• PROBLEM DESCRIPTION
From the first line to the last, write out the records exactly.
*** DATA PROVIDED ***
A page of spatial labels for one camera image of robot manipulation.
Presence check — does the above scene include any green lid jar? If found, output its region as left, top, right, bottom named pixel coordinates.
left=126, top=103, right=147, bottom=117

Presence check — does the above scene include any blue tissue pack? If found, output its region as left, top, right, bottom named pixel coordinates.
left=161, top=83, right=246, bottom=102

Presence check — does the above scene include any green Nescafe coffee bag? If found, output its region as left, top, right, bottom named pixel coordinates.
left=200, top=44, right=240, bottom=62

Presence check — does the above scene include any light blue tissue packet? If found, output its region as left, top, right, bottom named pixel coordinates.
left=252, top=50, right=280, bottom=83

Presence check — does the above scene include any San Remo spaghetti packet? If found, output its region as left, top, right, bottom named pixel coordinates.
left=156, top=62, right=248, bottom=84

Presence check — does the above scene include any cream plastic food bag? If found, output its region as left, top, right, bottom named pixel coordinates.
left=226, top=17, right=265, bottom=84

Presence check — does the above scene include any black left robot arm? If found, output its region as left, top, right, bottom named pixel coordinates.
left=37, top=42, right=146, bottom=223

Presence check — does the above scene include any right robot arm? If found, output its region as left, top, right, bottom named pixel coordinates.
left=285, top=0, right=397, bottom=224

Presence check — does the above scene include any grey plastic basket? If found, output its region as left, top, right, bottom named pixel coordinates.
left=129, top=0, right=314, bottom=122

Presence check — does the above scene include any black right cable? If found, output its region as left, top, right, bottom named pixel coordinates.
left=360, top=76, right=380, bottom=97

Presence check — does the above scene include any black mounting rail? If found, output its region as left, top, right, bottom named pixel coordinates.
*** End of DATA PROVIDED ***
• EXERCISE OUTPUT
A page of spatial labels for one camera image of robot manipulation.
Presence check — does the above scene include any green lid jar? If found, output its region as left, top, right, bottom named pixel coordinates.
left=126, top=103, right=147, bottom=117

Presence check — does the above scene include any blue tissue pack? If found, output its region as left, top, right, bottom named pixel coordinates.
left=161, top=83, right=246, bottom=102

Presence check — does the above scene include any green Nescafe coffee bag? If found, output its region as left, top, right, bottom named pixel coordinates.
left=200, top=44, right=240, bottom=62

Presence check — does the above scene include any light blue tissue packet? If found, output its region as left, top, right, bottom named pixel coordinates.
left=252, top=50, right=280, bottom=83

Presence check — does the above scene include any San Remo spaghetti packet? If found, output its region as left, top, right, bottom named pixel coordinates.
left=156, top=62, right=248, bottom=84

Presence check — does the above scene include any cream plastic food bag? If found, output its region as left, top, right, bottom named pixel coordinates.
left=226, top=17, right=265, bottom=84

Presence check — does the above scene include any black left robot arm? If found, output its region as left, top, right, bottom named pixel coordinates.
left=37, top=42, right=146, bottom=223

Presence check — does the above scene include any right robot arm? If found, output its region as left, top, right, bottom named pixel coordinates.
left=285, top=0, right=397, bottom=224

Presence check — does the above scene include any grey plastic basket? If found, output its region as left, top, right, bottom named pixel coordinates.
left=129, top=0, right=314, bottom=122

Presence check — does the above scene include any black right cable? If found, output its region as left, top, right, bottom named pixel coordinates.
left=360, top=76, right=380, bottom=97

Presence check — does the above scene include any black mounting rail? If found, output its region as left, top, right, bottom named pixel coordinates.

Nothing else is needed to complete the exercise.